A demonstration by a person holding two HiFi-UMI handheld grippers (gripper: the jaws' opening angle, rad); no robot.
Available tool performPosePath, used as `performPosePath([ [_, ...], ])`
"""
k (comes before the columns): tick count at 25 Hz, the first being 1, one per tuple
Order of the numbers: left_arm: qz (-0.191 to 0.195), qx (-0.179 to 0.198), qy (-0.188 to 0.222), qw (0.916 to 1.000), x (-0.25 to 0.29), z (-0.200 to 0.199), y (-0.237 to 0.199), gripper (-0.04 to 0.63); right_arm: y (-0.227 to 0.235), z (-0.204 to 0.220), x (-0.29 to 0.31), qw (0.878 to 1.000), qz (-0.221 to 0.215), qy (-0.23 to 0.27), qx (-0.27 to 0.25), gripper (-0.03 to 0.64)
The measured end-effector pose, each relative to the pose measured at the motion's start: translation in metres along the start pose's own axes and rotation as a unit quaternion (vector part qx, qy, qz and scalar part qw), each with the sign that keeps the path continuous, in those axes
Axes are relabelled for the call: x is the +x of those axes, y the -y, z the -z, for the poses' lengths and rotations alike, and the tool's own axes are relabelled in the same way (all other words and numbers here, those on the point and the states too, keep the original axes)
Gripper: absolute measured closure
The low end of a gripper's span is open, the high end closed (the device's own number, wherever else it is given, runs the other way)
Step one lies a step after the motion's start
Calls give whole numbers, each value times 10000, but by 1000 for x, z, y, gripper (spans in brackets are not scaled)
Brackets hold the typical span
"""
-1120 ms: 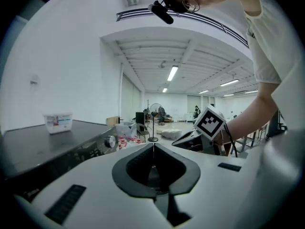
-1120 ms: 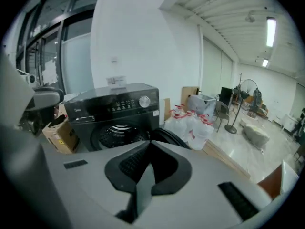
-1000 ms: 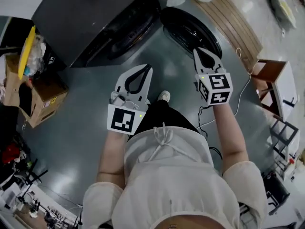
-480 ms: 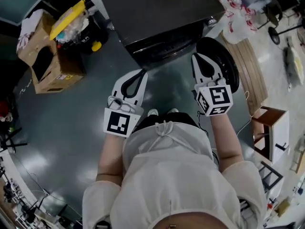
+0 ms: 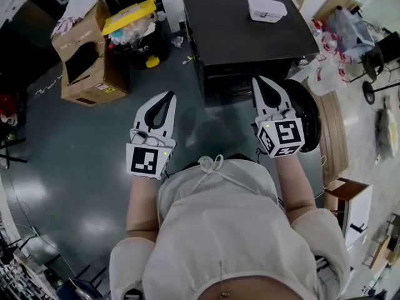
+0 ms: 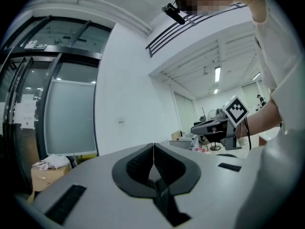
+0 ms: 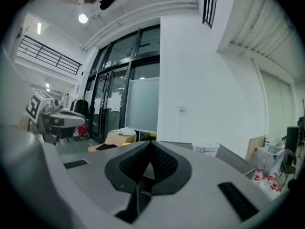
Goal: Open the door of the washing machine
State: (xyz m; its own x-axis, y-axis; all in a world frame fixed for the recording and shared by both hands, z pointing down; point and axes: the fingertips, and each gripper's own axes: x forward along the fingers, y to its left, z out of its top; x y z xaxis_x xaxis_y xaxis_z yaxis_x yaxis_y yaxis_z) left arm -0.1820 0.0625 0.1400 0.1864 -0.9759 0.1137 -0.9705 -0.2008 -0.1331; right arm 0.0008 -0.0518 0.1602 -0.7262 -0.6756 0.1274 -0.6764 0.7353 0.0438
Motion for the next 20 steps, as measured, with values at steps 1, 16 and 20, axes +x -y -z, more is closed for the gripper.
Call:
performPosePath([
  [1, -99, 20, 78, 9999, -3, -4, -5, 574, -3, -5, 1, 10000, -26, 41, -19, 612],
  [16, -592, 74, 474, 9971, -12, -42, 25, 574, 20, -26, -34, 9993, -234, 169, -241, 614],
  [20, -673, 5, 375, 9970, -13, -40, 45, 574, 31, -21, -50, 9992, -303, 106, -258, 614],
])
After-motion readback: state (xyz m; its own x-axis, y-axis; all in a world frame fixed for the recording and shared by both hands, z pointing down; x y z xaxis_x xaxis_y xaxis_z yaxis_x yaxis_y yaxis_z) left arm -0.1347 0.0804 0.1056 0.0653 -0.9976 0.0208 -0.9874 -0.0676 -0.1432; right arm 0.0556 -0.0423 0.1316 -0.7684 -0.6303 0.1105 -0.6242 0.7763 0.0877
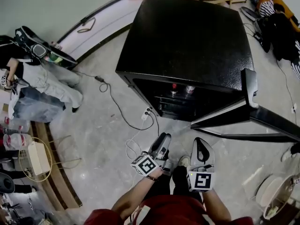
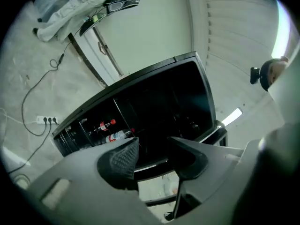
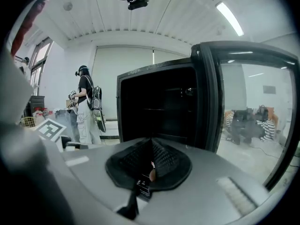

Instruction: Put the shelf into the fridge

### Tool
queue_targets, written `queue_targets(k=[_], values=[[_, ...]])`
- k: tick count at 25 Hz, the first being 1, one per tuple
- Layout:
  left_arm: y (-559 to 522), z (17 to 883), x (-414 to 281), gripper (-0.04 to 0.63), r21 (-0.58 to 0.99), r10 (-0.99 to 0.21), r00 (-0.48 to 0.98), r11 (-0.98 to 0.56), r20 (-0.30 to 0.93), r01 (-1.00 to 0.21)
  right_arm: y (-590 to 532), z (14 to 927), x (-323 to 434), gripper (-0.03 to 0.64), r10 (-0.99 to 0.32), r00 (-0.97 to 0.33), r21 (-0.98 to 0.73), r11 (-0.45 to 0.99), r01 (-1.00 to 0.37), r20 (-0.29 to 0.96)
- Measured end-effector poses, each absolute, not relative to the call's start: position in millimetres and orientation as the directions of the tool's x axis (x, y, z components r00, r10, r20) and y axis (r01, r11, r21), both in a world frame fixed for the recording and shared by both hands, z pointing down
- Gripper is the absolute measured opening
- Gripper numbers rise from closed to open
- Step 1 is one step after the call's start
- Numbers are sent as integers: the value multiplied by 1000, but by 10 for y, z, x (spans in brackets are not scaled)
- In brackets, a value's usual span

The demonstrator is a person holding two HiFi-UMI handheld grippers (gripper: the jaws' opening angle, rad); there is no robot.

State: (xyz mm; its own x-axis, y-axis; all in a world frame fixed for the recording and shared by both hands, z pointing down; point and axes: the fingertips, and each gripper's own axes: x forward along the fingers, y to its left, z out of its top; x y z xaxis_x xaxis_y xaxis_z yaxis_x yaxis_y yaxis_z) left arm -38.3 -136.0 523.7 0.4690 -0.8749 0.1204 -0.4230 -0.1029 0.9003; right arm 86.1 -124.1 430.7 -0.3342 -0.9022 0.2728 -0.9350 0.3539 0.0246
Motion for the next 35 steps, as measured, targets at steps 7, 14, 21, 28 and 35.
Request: queue_targets(k=[7, 14, 21, 28, 35], values=[[-1176, 4583, -927, 186, 727, -897, 421, -201, 132, -656, -1110, 3924, 848, -2, -889, -368, 25, 389, -921, 274], [-1242, 3747, -1243, 179, 461, -934, 347, -273, 82, -844, -1219, 3409, 889, -2, -913, -355, 72, 375, -924, 200], [-1379, 2867, -1407, 155, 50, -960, 279, -279, -12, -959, -1457, 2836, 899, -2, -936, -347, 114, 351, -929, 52], [-1479, 2367, -1342, 133, -28, -962, 248, -247, -110, -969, -1575, 2452, 947, -2, -944, -328, 122, 321, -939, -43], [-1535, 2311, -1163, 96, -11, -959, 253, -254, -128, -967, -1525, 2427, 988, -2, -945, -324, 112, 318, -942, -43]])
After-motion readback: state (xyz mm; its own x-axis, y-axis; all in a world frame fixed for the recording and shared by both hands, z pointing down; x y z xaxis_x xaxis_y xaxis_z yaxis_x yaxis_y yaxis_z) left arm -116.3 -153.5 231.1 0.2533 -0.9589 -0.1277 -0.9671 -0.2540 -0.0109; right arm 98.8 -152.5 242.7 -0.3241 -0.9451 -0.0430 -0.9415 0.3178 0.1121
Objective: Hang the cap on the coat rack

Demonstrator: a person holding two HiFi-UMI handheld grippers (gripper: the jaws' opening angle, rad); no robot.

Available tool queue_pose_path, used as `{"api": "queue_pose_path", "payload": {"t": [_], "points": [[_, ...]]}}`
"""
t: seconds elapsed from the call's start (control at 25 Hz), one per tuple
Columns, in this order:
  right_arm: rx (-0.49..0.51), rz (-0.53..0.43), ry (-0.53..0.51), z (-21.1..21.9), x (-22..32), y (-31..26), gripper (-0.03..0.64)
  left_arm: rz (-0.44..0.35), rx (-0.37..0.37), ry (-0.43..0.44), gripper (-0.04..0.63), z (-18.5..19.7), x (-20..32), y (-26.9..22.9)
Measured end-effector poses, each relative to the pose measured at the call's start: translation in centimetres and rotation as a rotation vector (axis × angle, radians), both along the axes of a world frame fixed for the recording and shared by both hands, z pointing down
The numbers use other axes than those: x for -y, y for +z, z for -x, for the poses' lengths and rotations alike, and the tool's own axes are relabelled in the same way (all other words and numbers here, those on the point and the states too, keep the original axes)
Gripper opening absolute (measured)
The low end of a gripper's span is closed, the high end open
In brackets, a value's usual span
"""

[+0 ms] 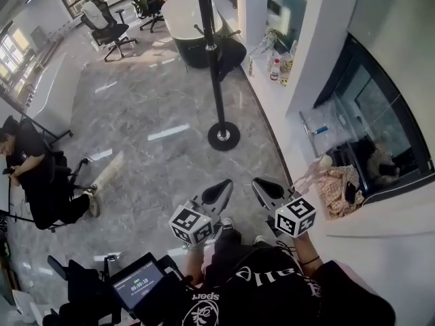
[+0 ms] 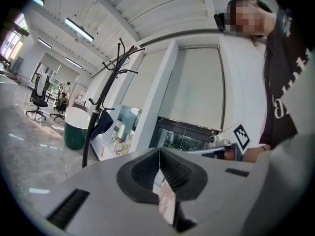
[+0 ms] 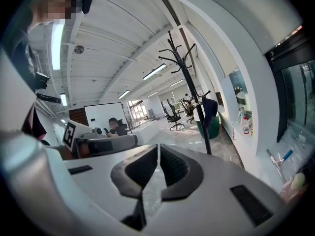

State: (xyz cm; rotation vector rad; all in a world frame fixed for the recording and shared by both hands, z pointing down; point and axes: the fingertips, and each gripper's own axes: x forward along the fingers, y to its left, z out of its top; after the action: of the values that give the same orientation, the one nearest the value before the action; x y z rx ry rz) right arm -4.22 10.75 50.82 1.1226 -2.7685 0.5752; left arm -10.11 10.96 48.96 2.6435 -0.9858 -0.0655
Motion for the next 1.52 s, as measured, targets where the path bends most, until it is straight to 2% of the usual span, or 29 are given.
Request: {"api": "queue_pose_path", "payload": {"t": [0.28, 0.44, 0.8, 1.2, 1.52], "points": [[0.001, 0.030, -0.036, -5.8, -5.3, 1.2, 0.031, 0.026, -0.014, -0.019, 0.005, -6.7, -5.2, 0.8], [0.004, 0.035, -0.063, -8.0, -7.1, 1.7, 0.029, 0.049, -0.006, -0.046, 0.005, -8.9, -7.7, 1.9], [0.011, 0.029, -0.107, -9.7, -9.8, 1.8, 0.028, 0.042, 0.007, -0.109, 0.005, -10.2, -10.9, 1.7], [0.018, 0.031, -0.095, -11.3, -10.2, 2.3, 0.028, 0.042, 0.020, -0.082, 0.005, -12.3, -11.9, 2.1], [0.020, 0.031, -0.097, -10.8, -9.7, 2.3, 0.028, 0.042, 0.034, -0.080, 0.005, -11.8, -11.5, 2.3]]}}
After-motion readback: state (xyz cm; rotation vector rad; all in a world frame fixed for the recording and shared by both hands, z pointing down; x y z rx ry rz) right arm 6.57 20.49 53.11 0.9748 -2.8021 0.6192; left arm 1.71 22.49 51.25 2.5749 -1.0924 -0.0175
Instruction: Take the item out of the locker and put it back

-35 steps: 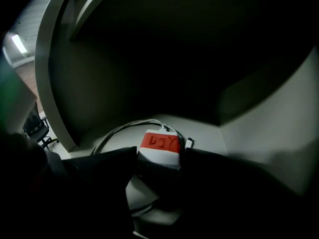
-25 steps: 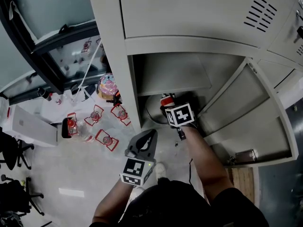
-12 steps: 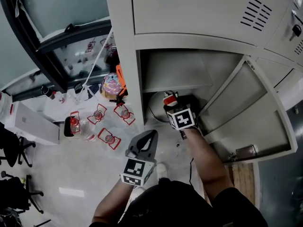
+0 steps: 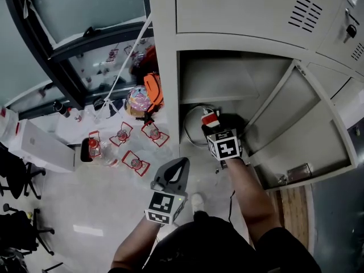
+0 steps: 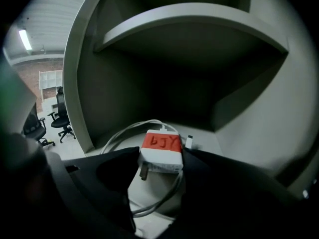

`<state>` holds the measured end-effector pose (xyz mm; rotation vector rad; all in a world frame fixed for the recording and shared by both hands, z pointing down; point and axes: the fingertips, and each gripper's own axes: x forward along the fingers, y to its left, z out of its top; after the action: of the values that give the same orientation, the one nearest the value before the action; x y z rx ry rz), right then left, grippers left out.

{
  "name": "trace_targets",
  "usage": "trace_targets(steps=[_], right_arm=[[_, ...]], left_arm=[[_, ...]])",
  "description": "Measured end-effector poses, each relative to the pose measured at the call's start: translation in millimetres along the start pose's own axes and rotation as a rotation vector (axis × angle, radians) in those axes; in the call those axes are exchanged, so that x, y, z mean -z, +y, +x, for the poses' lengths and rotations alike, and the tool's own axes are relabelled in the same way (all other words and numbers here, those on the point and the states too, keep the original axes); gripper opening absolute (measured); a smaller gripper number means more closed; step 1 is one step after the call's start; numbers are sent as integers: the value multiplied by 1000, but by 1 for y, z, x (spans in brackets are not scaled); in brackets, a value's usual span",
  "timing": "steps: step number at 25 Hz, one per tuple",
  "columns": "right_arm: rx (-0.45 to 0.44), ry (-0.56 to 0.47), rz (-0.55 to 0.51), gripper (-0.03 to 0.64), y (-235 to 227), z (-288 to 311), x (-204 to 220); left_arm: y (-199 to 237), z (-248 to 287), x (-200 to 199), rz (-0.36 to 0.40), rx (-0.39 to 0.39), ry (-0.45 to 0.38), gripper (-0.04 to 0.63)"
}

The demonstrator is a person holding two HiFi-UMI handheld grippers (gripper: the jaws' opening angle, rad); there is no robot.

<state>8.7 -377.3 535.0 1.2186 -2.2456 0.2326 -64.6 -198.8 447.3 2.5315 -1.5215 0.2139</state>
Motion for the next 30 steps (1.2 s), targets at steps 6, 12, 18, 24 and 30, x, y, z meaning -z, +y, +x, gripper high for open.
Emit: trace_targets(steps=[6,12,18,24,30], right_arm=[[13,-42,3,270,18,-26,-2],[45,-77,27,270,37,-65,0],[77,-124,50,270,62,-112,3],[94,-158,80,270,91,-150,9],[90,-172,90,270,117,-184,23]], left_arm=[[-2,-23,7,-7,13,15,3],[-10,-51,11,-11,50,8,3],[-17,-81,15,0,91,1,3],[-24,-110,24,16,129,11,3],[-36,-134,34,16,152,18,3]])
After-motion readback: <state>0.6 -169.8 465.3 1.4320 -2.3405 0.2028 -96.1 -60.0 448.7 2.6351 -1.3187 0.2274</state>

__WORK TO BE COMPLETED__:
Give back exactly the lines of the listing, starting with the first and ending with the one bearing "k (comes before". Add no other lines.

__TASK SOLUTION__:
A demonstration by a person holding two HiFi-UMI handheld grippers (gripper: the jaws' opening angle, rad); no robot.
Available tool performPosePath, used as `performPosePath([ [_, ...], ])`
"""
k (comes before the columns): tick count at 25 Hz, the first being 1, one per tuple

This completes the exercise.